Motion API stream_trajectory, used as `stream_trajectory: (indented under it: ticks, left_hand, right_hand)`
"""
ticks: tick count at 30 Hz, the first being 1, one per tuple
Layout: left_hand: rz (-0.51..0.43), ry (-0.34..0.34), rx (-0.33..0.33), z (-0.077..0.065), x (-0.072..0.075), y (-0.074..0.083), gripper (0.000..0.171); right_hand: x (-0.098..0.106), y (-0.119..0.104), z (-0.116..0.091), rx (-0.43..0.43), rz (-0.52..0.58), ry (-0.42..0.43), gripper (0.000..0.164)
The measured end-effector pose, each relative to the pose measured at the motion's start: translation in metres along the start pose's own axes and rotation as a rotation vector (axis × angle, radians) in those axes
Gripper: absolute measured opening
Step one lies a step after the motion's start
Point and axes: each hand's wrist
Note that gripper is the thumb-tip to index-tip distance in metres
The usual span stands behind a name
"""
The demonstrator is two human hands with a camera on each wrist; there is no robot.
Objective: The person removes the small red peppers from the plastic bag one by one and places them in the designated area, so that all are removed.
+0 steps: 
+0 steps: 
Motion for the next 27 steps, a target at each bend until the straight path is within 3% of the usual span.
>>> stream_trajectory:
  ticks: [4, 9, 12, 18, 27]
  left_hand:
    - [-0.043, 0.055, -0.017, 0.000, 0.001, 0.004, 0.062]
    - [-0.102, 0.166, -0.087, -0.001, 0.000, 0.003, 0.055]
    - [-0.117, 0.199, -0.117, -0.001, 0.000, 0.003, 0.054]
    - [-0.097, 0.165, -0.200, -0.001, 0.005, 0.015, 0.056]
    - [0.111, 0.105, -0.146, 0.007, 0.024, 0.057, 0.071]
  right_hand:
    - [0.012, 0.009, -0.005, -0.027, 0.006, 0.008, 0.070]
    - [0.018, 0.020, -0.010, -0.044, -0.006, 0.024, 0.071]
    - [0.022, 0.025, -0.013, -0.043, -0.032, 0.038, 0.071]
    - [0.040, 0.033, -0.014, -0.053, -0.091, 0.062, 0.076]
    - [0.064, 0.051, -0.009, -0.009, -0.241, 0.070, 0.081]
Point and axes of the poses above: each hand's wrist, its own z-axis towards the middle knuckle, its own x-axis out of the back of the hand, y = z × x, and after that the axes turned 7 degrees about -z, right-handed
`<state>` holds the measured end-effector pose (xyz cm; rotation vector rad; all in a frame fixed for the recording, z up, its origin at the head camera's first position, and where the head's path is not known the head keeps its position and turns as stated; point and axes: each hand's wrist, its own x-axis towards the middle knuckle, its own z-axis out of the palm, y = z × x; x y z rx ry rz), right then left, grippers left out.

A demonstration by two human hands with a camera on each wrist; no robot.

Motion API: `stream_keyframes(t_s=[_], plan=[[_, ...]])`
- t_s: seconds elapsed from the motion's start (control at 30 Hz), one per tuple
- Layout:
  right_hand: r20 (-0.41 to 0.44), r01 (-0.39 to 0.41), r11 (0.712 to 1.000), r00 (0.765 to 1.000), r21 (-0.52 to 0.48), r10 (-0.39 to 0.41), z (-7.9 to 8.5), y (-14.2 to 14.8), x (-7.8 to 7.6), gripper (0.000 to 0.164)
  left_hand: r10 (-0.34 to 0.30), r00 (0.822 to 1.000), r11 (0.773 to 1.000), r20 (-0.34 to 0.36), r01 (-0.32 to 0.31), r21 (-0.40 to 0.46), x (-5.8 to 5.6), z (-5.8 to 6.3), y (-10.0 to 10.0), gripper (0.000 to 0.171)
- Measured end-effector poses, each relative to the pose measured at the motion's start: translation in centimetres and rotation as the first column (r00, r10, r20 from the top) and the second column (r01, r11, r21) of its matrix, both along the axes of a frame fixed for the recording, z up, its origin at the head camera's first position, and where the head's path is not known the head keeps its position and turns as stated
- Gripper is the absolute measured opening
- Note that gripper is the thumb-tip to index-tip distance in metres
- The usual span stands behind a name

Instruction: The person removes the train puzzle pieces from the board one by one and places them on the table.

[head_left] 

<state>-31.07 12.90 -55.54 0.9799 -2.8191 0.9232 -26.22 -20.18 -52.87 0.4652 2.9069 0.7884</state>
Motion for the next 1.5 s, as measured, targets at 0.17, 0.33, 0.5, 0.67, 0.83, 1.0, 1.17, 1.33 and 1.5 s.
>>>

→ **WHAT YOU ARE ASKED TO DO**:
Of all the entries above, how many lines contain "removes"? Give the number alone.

→ **SOLVED PROBLEM**:
2